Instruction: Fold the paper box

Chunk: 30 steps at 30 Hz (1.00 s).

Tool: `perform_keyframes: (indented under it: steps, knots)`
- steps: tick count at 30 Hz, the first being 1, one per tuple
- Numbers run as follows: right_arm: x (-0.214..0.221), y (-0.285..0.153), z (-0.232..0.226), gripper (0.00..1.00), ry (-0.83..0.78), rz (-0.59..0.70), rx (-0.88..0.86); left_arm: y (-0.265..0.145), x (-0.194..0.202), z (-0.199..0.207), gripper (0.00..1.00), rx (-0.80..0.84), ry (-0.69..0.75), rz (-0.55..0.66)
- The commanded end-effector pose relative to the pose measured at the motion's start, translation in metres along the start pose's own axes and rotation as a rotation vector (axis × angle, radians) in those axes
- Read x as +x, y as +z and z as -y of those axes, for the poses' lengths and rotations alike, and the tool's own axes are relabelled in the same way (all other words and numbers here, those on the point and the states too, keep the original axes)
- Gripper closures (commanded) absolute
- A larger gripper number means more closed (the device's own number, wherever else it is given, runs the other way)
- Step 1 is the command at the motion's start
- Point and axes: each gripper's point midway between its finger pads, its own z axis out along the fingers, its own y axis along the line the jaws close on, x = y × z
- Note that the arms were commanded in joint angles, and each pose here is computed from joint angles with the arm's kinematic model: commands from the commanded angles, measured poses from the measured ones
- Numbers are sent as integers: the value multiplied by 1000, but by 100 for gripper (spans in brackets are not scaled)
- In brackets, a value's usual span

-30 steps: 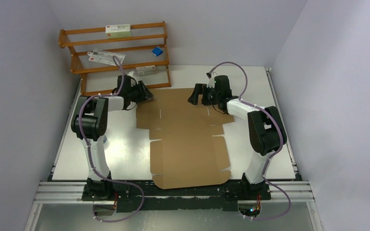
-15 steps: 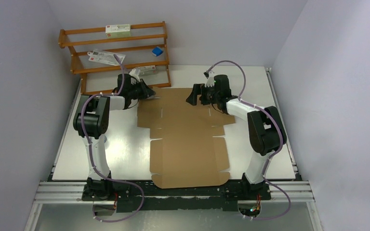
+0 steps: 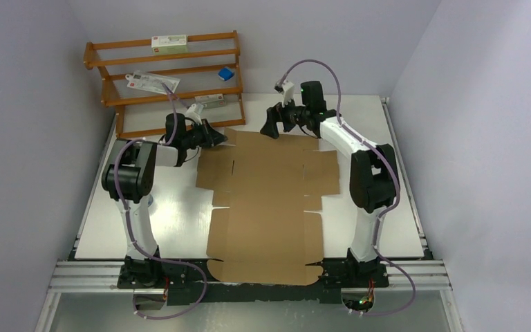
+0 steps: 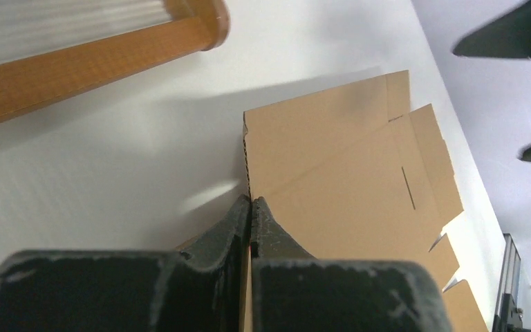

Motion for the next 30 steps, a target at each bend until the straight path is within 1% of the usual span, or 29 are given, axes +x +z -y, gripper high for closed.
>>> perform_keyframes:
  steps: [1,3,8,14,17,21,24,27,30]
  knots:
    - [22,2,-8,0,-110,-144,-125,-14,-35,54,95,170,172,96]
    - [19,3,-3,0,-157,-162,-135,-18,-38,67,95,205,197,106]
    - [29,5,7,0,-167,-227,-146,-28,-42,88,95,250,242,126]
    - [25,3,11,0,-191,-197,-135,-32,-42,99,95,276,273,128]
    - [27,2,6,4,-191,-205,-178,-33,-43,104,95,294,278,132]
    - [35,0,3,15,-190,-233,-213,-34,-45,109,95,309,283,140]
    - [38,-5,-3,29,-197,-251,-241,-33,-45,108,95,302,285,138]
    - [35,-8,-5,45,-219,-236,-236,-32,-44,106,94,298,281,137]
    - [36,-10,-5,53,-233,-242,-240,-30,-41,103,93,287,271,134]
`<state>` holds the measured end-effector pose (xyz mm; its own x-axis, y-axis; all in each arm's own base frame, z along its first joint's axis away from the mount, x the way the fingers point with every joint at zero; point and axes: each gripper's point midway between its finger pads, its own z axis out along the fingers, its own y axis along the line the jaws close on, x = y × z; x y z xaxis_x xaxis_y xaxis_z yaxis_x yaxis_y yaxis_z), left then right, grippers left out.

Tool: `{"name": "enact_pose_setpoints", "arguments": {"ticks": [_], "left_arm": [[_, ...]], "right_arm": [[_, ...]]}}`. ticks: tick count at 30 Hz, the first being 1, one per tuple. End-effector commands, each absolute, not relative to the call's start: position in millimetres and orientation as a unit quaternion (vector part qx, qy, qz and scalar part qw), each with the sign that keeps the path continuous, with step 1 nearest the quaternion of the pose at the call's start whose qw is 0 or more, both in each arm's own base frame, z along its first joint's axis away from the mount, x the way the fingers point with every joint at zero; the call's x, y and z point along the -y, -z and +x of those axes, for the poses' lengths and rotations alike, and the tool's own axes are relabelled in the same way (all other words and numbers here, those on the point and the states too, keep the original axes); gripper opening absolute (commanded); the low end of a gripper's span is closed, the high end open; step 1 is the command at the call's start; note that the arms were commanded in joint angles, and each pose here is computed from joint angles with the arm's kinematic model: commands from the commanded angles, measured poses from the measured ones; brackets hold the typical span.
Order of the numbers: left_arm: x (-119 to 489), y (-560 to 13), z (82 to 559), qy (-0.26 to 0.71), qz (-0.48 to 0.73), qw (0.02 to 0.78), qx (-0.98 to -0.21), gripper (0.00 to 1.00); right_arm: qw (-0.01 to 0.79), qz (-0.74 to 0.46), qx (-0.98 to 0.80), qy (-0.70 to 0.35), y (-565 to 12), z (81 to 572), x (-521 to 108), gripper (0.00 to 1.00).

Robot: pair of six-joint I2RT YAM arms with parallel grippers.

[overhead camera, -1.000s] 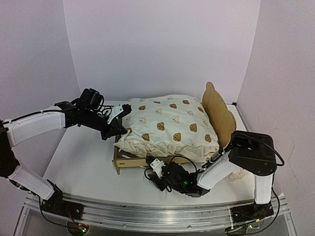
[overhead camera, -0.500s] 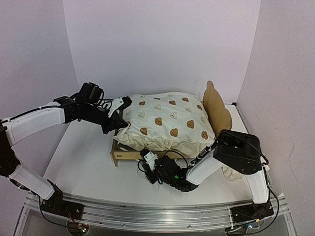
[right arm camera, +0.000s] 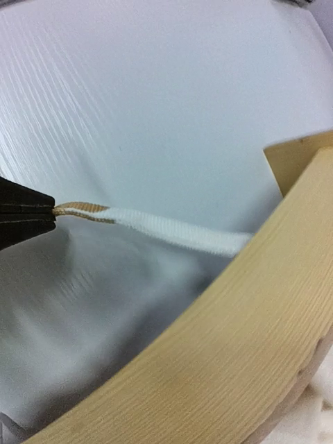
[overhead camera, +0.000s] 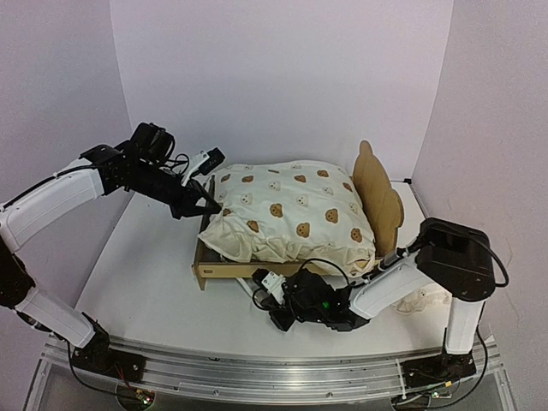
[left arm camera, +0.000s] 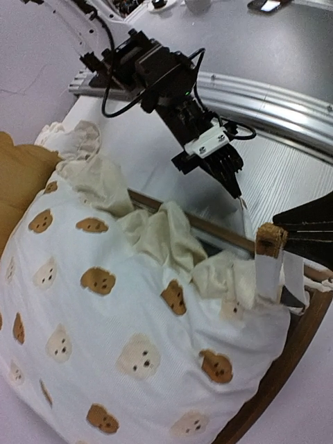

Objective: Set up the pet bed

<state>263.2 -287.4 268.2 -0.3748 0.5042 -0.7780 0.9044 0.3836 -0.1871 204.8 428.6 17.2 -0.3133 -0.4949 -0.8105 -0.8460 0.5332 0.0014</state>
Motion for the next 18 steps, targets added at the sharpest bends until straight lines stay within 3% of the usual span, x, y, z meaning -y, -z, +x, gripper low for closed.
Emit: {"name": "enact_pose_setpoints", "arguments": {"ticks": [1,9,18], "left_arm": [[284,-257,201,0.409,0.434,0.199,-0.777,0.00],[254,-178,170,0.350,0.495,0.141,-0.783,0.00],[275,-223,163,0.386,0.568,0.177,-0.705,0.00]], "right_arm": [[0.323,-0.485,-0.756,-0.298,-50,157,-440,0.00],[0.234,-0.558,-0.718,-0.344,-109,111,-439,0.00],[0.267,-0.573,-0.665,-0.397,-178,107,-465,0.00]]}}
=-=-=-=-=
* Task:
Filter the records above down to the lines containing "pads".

* Solution for this task:
- Point and axes: each gripper's point midway between its finger pads, its own z axis out along the fingers, its own y axis along the line the jaws close on, x = y × z
`<state>` holds the measured end-effector pose (xyz mm; its own x-axis, y-axis; all in each arm's own base frame, z along its first joint's axis away from the mount, x the way the fingers point with every joint at zero; point and axes: each gripper's point midway between its finger pads, its own z axis out along the fingers, its own y axis along the line the jaws close on, x = y × z; x y z xaxis_x xaxis_y xaxis_z yaxis_x yaxis_y yaxis_z), left then right, grippers left out.

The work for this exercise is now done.